■ EXERCISE PROMPT: Your job is to restate each entry word for word.

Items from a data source
******************************

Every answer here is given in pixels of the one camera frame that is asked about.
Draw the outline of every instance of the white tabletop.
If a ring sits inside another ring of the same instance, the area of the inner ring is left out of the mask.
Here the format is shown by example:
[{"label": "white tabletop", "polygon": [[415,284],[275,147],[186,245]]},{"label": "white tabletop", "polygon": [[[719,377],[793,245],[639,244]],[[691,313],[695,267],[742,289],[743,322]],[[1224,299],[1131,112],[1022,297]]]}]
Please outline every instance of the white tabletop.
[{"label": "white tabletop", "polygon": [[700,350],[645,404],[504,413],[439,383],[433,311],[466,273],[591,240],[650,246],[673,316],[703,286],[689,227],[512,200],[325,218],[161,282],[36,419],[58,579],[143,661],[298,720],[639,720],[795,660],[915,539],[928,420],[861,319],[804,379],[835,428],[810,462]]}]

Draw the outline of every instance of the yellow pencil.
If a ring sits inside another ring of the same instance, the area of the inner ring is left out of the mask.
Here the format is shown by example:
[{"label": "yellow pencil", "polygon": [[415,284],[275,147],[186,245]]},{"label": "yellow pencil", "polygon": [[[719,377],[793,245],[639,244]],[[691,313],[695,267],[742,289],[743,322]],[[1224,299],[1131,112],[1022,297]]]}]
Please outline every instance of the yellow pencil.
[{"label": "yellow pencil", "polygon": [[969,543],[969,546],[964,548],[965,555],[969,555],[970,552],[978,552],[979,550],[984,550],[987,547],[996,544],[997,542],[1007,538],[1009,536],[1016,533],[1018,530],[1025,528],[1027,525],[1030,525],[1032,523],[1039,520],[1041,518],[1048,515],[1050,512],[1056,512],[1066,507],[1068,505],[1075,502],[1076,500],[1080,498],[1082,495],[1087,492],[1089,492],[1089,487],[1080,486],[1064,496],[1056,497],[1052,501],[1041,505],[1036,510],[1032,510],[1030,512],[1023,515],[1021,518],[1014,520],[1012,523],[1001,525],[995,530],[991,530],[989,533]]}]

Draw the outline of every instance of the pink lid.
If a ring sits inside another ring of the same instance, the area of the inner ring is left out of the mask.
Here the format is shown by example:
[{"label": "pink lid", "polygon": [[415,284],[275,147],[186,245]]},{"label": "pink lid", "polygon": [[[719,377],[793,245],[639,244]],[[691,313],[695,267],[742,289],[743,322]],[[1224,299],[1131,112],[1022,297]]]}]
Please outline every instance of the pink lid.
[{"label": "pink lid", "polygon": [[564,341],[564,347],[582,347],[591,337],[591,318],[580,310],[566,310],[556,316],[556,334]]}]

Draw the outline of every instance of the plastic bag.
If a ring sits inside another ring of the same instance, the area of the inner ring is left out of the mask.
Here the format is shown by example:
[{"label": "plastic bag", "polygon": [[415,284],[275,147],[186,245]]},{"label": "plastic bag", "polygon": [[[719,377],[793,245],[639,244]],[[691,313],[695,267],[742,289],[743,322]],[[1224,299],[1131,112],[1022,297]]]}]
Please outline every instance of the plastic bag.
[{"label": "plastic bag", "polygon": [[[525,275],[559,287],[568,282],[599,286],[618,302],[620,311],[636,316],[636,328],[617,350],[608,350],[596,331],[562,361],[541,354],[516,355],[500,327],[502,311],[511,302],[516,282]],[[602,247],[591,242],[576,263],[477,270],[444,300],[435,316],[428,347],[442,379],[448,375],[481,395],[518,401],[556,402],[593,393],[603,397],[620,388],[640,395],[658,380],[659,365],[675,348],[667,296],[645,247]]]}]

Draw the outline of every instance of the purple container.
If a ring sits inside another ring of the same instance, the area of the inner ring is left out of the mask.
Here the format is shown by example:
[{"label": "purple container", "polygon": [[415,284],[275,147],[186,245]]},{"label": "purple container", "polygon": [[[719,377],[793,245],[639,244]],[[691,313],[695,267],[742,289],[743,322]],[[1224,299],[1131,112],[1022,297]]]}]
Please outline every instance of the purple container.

******************************

■ OUTPUT:
Every answer here is given in pixels of the one camera frame that is asked about.
Draw the outline of every instance of the white tabletop.
If a ring sits inside another ring of the same instance, the area of the inner ring is left out of the mask.
Here the format is shown by example:
[{"label": "white tabletop", "polygon": [[415,284],[275,147],[186,245]]},{"label": "white tabletop", "polygon": [[[719,377],[793,245],[639,244]],[[691,313],[695,267],[742,289],[743,322]],[[1224,299],[1131,112],[1022,297]]]}]
Please outline every instance of the white tabletop.
[{"label": "white tabletop", "polygon": [[700,350],[645,404],[504,413],[439,383],[433,311],[466,273],[591,240],[650,246],[673,316],[703,286],[689,227],[512,200],[325,218],[161,282],[36,419],[58,579],[143,661],[298,720],[639,720],[795,660],[915,539],[928,420],[861,319],[804,379],[835,428],[810,462]]}]

Draw the outline of every instance of the yellow pencil.
If a ring sits inside another ring of the same instance, the area of the inner ring is left out of the mask.
Here the format is shown by example:
[{"label": "yellow pencil", "polygon": [[415,284],[275,147],[186,245]]},{"label": "yellow pencil", "polygon": [[[719,377],[793,245],[639,244]],[[691,313],[695,267],[742,289],[743,322]],[[1224,299],[1131,112],[1022,297]]]}]
Please outline every instance of the yellow pencil.
[{"label": "yellow pencil", "polygon": [[969,543],[969,546],[964,548],[965,555],[969,555],[970,552],[978,552],[979,550],[984,550],[987,547],[996,544],[997,542],[1007,538],[1009,536],[1016,533],[1018,530],[1025,528],[1027,525],[1030,525],[1032,523],[1039,520],[1041,518],[1048,515],[1050,512],[1056,512],[1066,507],[1068,505],[1075,502],[1076,500],[1080,498],[1082,495],[1087,492],[1089,492],[1089,487],[1080,486],[1064,496],[1056,497],[1052,501],[1041,505],[1036,510],[1032,510],[1030,512],[1023,515],[1021,518],[1014,520],[1012,523],[1001,525],[995,530],[991,530],[989,533]]}]

Draw the outline of every instance of the pink lid.
If a ring sits inside another ring of the same instance, the area of the inner ring is left out of the mask.
Here the format is shown by example:
[{"label": "pink lid", "polygon": [[415,284],[275,147],[186,245]]},{"label": "pink lid", "polygon": [[[719,377],[793,245],[639,244]],[[691,313],[695,267],[742,289],[743,322]],[[1224,299],[1131,112],[1022,297]]]}]
Please outline every instance of the pink lid.
[{"label": "pink lid", "polygon": [[564,341],[564,347],[582,347],[591,337],[591,318],[580,310],[566,310],[556,316],[556,334]]}]

Draw the outline of every instance of the plastic bag.
If a ring sits inside another ring of the same instance, the area of the inner ring is left out of the mask.
Here the format is shown by example:
[{"label": "plastic bag", "polygon": [[415,284],[275,147],[186,245]]},{"label": "plastic bag", "polygon": [[[719,377],[793,245],[639,244]],[[691,313],[695,267],[742,289],[743,322]],[[1224,299],[1131,112],[1022,297]]]}]
Please outline every instance of the plastic bag.
[{"label": "plastic bag", "polygon": [[[525,275],[559,287],[568,282],[599,286],[618,302],[620,311],[636,316],[636,328],[617,350],[608,350],[596,331],[562,361],[541,354],[516,355],[500,327],[502,311],[511,302],[516,282]],[[602,247],[591,242],[576,263],[477,270],[444,300],[435,316],[428,347],[442,379],[448,375],[481,395],[518,401],[556,402],[593,393],[603,397],[620,388],[640,395],[658,380],[659,365],[675,348],[667,296],[645,247]]]}]

Draw the outline of every instance of the purple container.
If a ring sits inside another ring of the same instance, the area of the inner ring is left out of the mask.
Here the format is shown by example:
[{"label": "purple container", "polygon": [[415,284],[275,147],[186,245]]},{"label": "purple container", "polygon": [[[719,377],[793,245],[639,244]],[[691,313],[695,267],[742,289],[743,322]],[[1224,299],[1131,112],[1022,297]]]}]
Please outline every instance of the purple container.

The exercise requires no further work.